Fossil fuels put on notice – the party is about to end | RenewEconomy

Fossil fuels put on notice – the party is about to end

Print Friendly, PDF & Email

Deutsche Bank and Standard and Poor’s put the fossil fuel industry on notice and say they are no longer guaranteed cheap finance. Or any finance. China may end coal imports and oil will be hit by carbon constraints. This has big implications for Canada’s tar sands industry and the Australia thermal coal export push led by Rinehart, Palmer and others.

Print Friendly, PDF & Email

The Australian and the global fossil fuel industry have been given stark warnings by two heavyweights of the international finance sector that their future will not just be constrained by political decisions to limit emissions, but by the lack of, or the high cost, of finance.

The first warning comes from Deutsche Bank, which says that China’s use of thermal coal is likely to peak within a few years, and by 2017 it could become a net exporter of thermal coal rather than a large importer.  This, says Deutsche Bank, is likely to have a significant impact on coal prices.

The implications for the Australian coal sector, and its massive expansion plans in ports, mines and rail infrastructure in Queensland and NSW – led by the likes of Gina Rinehart and Clive Palmer – is that the long term price of thermal coal will not be sufficient to make these investments profitable.
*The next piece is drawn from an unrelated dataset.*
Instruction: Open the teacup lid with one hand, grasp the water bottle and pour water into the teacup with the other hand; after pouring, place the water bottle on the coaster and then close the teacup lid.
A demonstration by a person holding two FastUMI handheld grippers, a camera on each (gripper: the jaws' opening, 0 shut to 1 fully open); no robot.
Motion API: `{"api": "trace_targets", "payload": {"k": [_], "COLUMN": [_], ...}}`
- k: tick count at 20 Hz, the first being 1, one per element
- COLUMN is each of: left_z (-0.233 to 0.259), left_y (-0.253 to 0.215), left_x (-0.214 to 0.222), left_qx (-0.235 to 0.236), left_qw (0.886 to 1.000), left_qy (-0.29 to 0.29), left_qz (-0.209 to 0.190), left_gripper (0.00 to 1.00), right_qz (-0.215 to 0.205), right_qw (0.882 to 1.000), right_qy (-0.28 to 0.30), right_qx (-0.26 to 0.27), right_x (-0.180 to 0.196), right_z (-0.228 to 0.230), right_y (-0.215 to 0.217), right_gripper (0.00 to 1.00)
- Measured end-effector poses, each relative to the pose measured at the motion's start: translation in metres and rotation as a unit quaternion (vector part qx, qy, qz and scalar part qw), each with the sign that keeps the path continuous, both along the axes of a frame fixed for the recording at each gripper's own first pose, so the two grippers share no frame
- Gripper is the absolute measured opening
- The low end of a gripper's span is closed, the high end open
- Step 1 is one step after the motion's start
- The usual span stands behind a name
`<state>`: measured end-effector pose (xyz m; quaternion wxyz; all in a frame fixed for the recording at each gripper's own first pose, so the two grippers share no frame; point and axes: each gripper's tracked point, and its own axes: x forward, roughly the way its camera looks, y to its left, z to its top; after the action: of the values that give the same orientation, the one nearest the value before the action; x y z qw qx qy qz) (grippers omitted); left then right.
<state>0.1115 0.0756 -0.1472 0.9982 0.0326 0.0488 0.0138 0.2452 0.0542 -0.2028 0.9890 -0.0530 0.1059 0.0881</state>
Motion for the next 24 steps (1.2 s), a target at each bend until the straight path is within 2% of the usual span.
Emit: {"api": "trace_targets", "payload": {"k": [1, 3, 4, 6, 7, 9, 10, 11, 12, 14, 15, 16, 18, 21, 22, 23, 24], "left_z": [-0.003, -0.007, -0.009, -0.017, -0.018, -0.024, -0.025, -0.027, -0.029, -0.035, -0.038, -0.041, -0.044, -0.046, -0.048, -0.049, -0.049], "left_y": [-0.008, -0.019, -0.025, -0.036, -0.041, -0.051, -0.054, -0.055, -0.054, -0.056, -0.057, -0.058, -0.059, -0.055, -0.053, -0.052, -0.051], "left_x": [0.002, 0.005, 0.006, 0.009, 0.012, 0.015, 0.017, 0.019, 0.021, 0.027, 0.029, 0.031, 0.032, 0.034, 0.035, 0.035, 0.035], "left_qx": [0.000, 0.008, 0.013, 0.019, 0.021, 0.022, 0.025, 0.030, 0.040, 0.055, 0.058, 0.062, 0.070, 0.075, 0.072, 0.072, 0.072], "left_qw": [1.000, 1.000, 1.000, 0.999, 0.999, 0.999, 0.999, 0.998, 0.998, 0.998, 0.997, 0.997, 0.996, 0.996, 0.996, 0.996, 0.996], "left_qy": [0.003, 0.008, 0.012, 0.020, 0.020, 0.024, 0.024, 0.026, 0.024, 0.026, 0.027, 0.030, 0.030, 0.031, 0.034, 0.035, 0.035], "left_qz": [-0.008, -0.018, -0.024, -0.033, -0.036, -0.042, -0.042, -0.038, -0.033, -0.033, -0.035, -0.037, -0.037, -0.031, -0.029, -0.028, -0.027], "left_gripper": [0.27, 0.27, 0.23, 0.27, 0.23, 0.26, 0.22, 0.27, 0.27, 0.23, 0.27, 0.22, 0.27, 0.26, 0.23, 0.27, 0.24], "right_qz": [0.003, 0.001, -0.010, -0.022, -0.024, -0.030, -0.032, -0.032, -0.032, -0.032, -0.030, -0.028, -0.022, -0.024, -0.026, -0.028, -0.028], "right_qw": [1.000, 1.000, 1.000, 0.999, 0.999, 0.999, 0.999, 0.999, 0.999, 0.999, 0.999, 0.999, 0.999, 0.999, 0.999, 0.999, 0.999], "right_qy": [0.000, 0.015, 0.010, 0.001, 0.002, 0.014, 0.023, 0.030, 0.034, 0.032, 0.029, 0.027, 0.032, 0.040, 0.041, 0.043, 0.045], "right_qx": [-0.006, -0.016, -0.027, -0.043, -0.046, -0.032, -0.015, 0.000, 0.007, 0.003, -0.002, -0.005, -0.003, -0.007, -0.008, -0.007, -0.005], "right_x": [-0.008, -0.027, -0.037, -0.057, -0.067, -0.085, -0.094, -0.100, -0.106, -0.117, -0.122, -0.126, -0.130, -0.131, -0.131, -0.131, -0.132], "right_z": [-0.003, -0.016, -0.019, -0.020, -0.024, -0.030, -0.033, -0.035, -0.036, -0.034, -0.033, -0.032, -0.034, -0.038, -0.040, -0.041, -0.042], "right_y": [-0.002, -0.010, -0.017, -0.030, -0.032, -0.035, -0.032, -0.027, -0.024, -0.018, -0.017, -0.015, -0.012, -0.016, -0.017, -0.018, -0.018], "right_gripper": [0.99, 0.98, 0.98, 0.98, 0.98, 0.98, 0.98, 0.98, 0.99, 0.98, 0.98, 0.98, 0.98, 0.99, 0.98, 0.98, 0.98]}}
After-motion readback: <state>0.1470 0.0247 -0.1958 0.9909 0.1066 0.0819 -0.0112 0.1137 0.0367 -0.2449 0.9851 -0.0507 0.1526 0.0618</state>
They could, in fact, become the acts of the greatest futility if they go ahead.

The second warning comes from leading credit ratings agency Standard & Poor’s, which in a report released on Monday predicts credit downgrades and negative outlooks in the oil sector because of the potential carbon constraints driven by global climate change policies.

S&P says future carbon constraints need to be factored into credit assessments for the oil sector – along with uncertain future oil prices and rising operational costs – and financial models that rely on past financial performance are no longer adequate.

“By analysing the potential impact of future carbon constraints driven by global climate change policies, our study shows a deterioration in the financial risk profiles for smaller oil companies that could lead to negative outlooks and downgrades,” said Michael Wilkins, head of environmental finance at Standard & Poor’s. He says these downgrades could occur in the next three years.

S&P focuses in particular on three operators of the controversial oil sand mining industry in North America, and questions the business model of investing more capital in tar sands, noting that the companies analysed need to refinance nearly half of their $13.6 billion in corporate bonds in coming years, and may have trouble doing so.

“This research shows that credit ratings need to start looking at alternative futures, as a carbon constrained world will not see past performance of this sector be repeated,” it says.

Ironically, both the S&P and the Deutsche Bank reports came as one of the biggest oil producers in the world, Shell, delivered its own in-depth report that predicted that solar would emerge as the dominant energy provider in the world by the turn of the century.

Shell, which ironically quit the solar business a few years ago – although its Japanese offshoot Showa Shell owns Solar Frontier –  says that solar could provide between 37 per cent and 70 per cent of the world’s energy by 2100.

But even these scenarios are predicated on a world in which politicians and financiers respond poorly to the science and a world that fails to reduce emissions until the 2050s. Independent organizations such as the International Energy Agency suggest that needs to occur by 2020, however, but Shell’s optimistic view appears to be characterised by its reading (or lack of reading) of the science. It confidently predicts that emissions will not fall until the 2050s – when the link between Co2 emissions and changing climate will finally be proven.

Deutsche Bank, on the other hand, says action is quite likely, and much, much earlier. It points to the case of China where the new administration is under huge pressure to reduce air pollution levels, which have soared in the past 12 months to 40 times acceptable levels, and put the government under enormous pressure to take action.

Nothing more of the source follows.